The 0 marked key hole on the three jaw chuck is the one marked by the manufacturers as the hole to use for best repeatable concentricity, which begs the question "so why would you want to use the other two holes ever?" and I suppose the answer is "when it really doesn't matter" (whenever that is).
Xalky, I like that idea! I will try it next time I am dialing in for accuracy!
To all, If you look at the specs of a new, good quality 3 jaw chuck, you will see that the concentricity is rarely specified as greater than .003", which is, I assume, the repeatable concentricity. You can get nearer than this with a bit of tapping and dialling in, but if you want better, "the most accurate chuck you posses is an independant 4 jaw"!
Phil
Nearly there
:think1:I suspect that the three holes are there to be used :rofl: ( more of this later ) .
Those chucks with the " master " mark tend to have that mark where the start of the plate screw thread starts so is it an easy or dumbed down way of putting the chuck jaws back in the right order at the starting point if you have had them out ?

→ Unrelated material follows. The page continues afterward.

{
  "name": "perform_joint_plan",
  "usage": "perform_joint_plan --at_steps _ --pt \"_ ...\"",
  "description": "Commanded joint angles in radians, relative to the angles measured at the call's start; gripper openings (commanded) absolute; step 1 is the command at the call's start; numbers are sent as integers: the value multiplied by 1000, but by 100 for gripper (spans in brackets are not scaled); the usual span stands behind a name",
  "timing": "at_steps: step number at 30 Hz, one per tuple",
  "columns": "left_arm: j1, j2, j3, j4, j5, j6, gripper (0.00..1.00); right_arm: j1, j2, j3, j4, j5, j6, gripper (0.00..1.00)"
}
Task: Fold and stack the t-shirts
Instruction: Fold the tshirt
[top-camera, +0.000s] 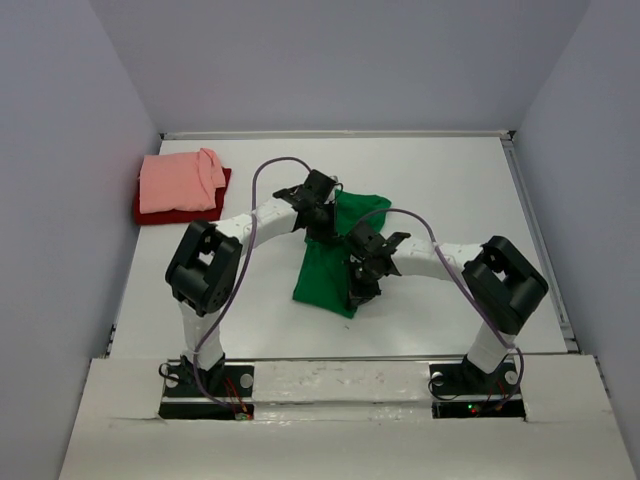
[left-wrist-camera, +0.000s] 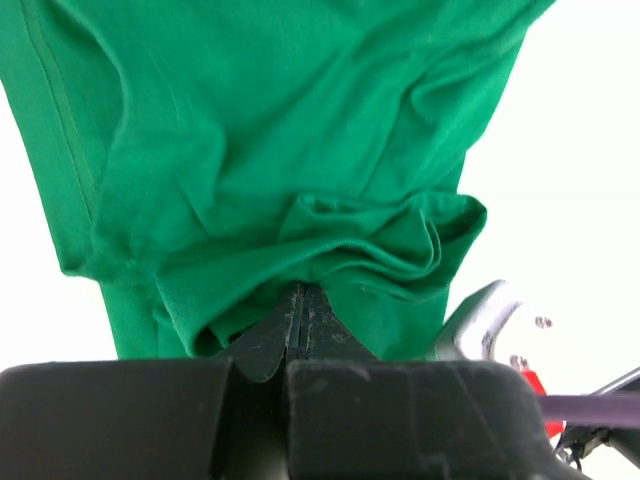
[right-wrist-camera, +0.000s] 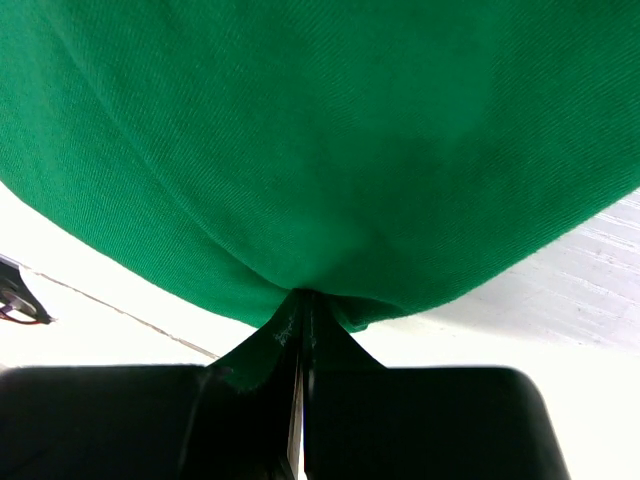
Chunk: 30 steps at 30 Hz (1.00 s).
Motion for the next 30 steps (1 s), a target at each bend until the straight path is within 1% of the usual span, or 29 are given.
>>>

jaws MY 3 jaw lathe chuck simply has 1or 2 stamped on two of the jaws & 1&2 on the body , both sets of the four jaw chuck jaws have either 1,2 or 3 on their jaws . There are no official line up marks on the body or the back plate .
Though after gently scribing matching marks on the body & back plate of my three jaw lathe chuck , the stripping & cleaning when I first received it ( it was difficult to open & close ) I found it still stiffer than I wanted so I rotated the back plate one hole and found it a perfect fit/movement .
I then dot punched align ment marks on the new favoured position of the body & back plate .
I guess it's assumed that the operator has the intelligence to work out where the unmarked jaw goes :roflmao:.
RE:-
The three holes , if you continually only use one hole to tighten the chuck it will eventually wear in one segment of those gear teeth involving the jaw spiral closing drive lips and become out of kilter so to speak. It will not run freely in the end , frequently binding up on both opening & closing of the jaws . ( A bit like starter ring wear on car engine flywheels & starter motor bendix drives jamming/ wearing ) .
There is also the possibility that by only using one hole you can end up with the work piece being gripped out of line. If you use all the holes and give them a nip up via them you'll normally discover any irregularities and rectify them before doing start up on the machine .
It's also simply good engineering practice to spread the stress load evenly when tightening things up , so it is distributed evenly over several places unless specifically stated by the manufacturer or after hundreds of years of hard won experience by many people .
I think I can truthfully say that in my 50 plus years of tightening various chuck of my own that have zero or minimal wear on the jaw faces & using all available tightening points in gentle rotation I have never ever had any drill or work piece slip .
I have however had things slip if I have not done it evenly and one of my ancient 1/4 & one of my 23 / 64 ths much sharpened twist drills have the battle scars to show it.